69Section 37 provides:
If a person duly elects to have the matter dealt with by a court, proceedings against the person in respect of the offence may be taken as if a penalty notice or penalty reminder notice had not been issued.
70The purpose of penalty notice provisions, judging by the relatively small amounts that they require to be paid, is to provide a simple, administrative procedure for punishing offences which are perceived to be of low objective seriousness, as an alternative to launching a prosecution.
71In the present case, no penalty notice was issued to the defendant for an offence against s 48(1) of the CLM Act. I cannot see that it is relevant to take into account the mere fact that there was a discretion to issue such a notice and its prescribed amount. Further, there is no penalty notice provision for an offence against s 57(1) of the CLM Act, with which the defendant is also charged.

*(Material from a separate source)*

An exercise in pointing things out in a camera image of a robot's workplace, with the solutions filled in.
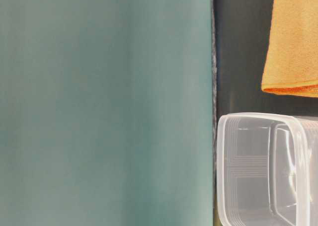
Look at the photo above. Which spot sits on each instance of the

72Is the amount of a penalty notice relevant in a different case where a penalty notice is issued but not paid and instead the defendant elects to have the matter dealt with in court where he pleads guilty? The authorities are divided. It was held to be irrelevant in Ebacarb Pty Ltd v Environment Protection Authority [2003] NSWLEC 411 at [8] per Talbot J; Sutherland Shire Council v Upper Class Developments Pty Ltd [2003] NSWLEC 414 at [37] per Pain J who was influenced by the terms of s 37(1) of the Fines Act; and Cameron v Eurobodalla Shire Council [2006] NSWLEC 47, 146 LGERA 349 at [35] per Preston CJ. However, the amount of an issued penalty notice was held to be relevant in Eurobodalla Shire Council v Wheelhouse [2006] NSWLEC 98 at [4] - [6] per Lloyd J. His Honour considered that the word "may" rather than "shall" in s 37 suggested that the penalty notice was not necessarily an irrelevant consideration, but on the contrary it may be one of a number of considerations that the Court may take into account. In the present case, it is unnecessary to express an opinion on this question since no penalty notice was issued.